Alternative text image descriptions are a necessary component of a website’s code that allows screen readers to detect, recognize, and navigate images on the page. If these text labels are missing completely, the screen reader will completely ignore the image or announce vague terms such as “image”, “graphic,” or the file name of the image.

An even more poignant problem when websites lack image descriptions is that blind users will inevitably miss out on the essential details conveyed in any photographs or graphics. Alternative text descriptions are attached to the back-end code of the relevant picture through the “alt” attribute. If implemented correctly, the descriptions are invisible to sighted users (unless the image doesn’t load properly on the page).

Alternative text descriptions are different from traditional on-page picture captions that appear below an image. Captions are visible to all users and generally provide supplemental information, such as the names of the people in the photograph. While this information is essential, captions do not replace alternative text tags because they do not convey the equivalent visual data available to sighted users. It is relatively useless to know the names of the individuals in an image if I cannot also know where the people are positioned, who they are, and what they are doing. Including proper alt text allows screen reader users to know all the details in a picture. However, not all descriptions are created equal.

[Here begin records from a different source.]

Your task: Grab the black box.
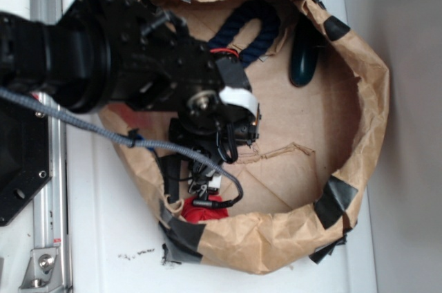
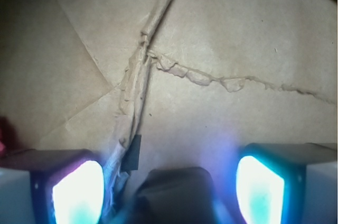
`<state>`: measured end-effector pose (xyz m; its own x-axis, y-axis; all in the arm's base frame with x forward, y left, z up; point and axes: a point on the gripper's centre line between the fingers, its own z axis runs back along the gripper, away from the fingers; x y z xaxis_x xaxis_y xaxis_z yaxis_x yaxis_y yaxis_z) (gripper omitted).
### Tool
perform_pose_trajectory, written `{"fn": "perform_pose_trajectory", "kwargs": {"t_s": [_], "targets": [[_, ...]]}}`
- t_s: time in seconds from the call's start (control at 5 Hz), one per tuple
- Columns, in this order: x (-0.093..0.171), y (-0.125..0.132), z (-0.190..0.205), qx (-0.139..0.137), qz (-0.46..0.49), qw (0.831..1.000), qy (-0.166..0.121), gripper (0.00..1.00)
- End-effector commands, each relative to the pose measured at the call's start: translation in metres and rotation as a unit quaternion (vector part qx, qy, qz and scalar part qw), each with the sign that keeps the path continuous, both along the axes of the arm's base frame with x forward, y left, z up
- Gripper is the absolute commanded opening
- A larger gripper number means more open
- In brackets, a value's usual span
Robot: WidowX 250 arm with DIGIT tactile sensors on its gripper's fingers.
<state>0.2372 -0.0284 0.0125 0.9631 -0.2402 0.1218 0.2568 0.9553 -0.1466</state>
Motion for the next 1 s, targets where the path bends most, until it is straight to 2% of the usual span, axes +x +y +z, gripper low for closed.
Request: {"fn": "perform_pose_trajectory", "kwargs": {"t_s": [0.0,0.2,0.4,0.6,0.8], "targets": [[-0.003,-0.013,-0.007,0.021,-0.016,0.999,0.028,0.00],[-0.003,0.018,0.031,0.014,0.011,0.999,0.034,0.00],[-0.004,0.045,0.080,-0.002,0.034,0.999,0.011,0.00],[-0.006,0.049,0.125,0.008,0.022,1.000,-0.019,0.00],[0.002,0.038,0.142,0.027,0.024,0.999,-0.017,0.00]]}}
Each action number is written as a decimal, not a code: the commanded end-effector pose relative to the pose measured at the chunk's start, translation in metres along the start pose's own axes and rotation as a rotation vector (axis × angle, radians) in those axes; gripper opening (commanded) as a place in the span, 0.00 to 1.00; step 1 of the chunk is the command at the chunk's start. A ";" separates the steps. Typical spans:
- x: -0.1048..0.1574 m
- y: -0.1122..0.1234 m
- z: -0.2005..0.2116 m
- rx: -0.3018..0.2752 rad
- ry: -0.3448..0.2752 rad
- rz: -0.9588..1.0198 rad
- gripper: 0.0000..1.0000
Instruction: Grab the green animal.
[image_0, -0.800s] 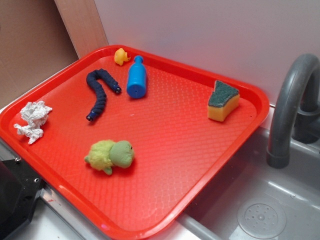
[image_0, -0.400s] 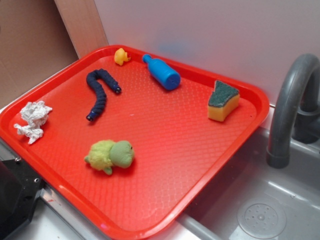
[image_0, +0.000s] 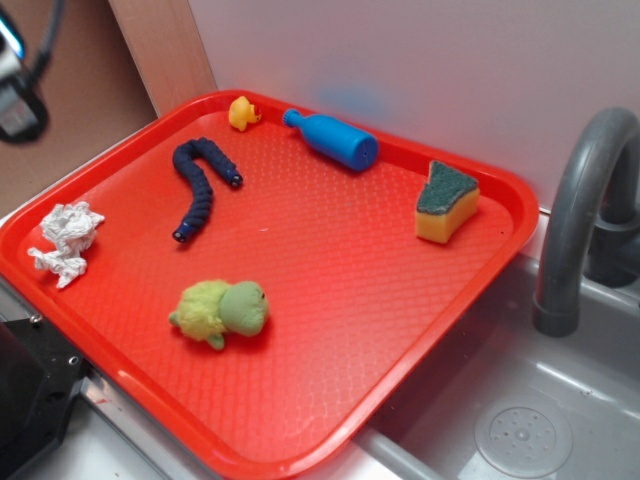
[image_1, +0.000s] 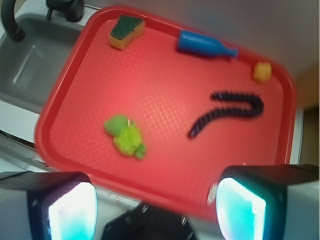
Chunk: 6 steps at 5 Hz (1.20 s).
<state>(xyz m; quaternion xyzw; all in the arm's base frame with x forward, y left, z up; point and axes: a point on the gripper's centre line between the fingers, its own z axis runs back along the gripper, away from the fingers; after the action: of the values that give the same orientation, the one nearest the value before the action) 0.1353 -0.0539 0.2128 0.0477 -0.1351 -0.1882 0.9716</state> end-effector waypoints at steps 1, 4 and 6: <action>0.010 -0.009 -0.053 0.070 -0.017 -0.203 1.00; 0.017 -0.018 -0.139 -0.004 0.143 -0.264 1.00; 0.003 -0.039 -0.165 -0.074 0.233 -0.323 1.00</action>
<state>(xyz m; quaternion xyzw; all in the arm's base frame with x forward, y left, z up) 0.1747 -0.0813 0.0470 0.0555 0.0028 -0.3327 0.9414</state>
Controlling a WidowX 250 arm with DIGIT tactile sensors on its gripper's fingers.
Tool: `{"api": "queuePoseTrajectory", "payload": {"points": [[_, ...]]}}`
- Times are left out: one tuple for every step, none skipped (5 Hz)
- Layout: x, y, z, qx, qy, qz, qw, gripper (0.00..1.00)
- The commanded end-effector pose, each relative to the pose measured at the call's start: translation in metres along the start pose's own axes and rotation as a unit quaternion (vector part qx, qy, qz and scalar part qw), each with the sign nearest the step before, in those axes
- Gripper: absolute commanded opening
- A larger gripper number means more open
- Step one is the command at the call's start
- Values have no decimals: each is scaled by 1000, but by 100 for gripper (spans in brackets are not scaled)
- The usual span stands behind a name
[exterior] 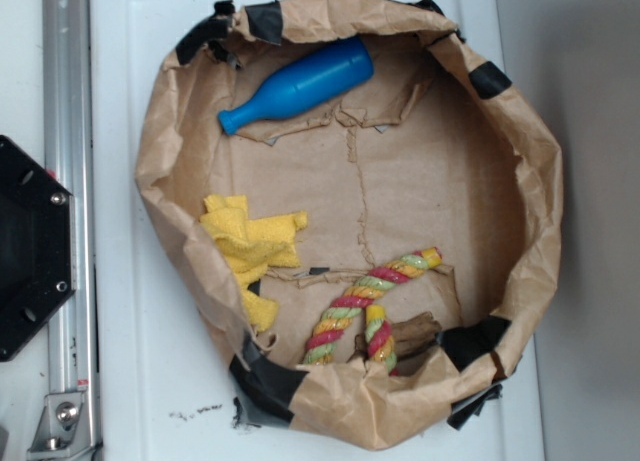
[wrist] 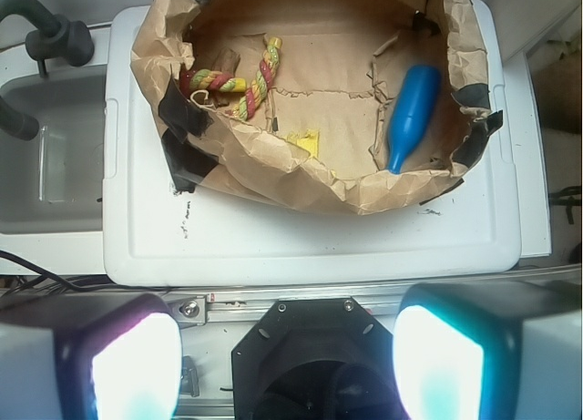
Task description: Grab the yellow cloth.
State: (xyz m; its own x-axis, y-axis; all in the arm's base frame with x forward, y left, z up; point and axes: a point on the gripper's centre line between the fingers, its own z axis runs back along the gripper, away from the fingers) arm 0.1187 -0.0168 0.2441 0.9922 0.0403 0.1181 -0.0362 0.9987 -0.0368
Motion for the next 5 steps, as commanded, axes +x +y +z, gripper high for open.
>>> {"api": "queuePoseTrajectory", "payload": {"points": [[0, 0, 0, 0, 0, 0, 1000, 100], [48, 14, -20, -9, 24, 31, 999, 100], [93, 11, -61, -42, 31, 52, 997, 100], [135, 12, -108, -40, 85, 81, 992, 100], [138, 11, -152, -82, 178, 95, 976, 100]]}}
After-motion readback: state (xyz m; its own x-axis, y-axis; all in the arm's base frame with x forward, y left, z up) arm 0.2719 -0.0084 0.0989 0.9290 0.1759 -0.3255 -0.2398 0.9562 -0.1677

Image Alt Text Best Practices

There are two critical factors to consider when writing an alternative text image description. Firstly, the text should explain all the necessary visual detail sighted users obtain when examining the photograph. Secondly, you should state the information in as few words as possible to maintain navigational efficiency and fluidity. Following these web accessibility alt text guidelines improves usability, user experience, and page optimization.

Include All of the Essential Elements

When constructing the descriptive tag, mention the subject, action, and setting. The subject refers to the main focal point of the picture—usually a person, animal, or object, such as furniture or buildings.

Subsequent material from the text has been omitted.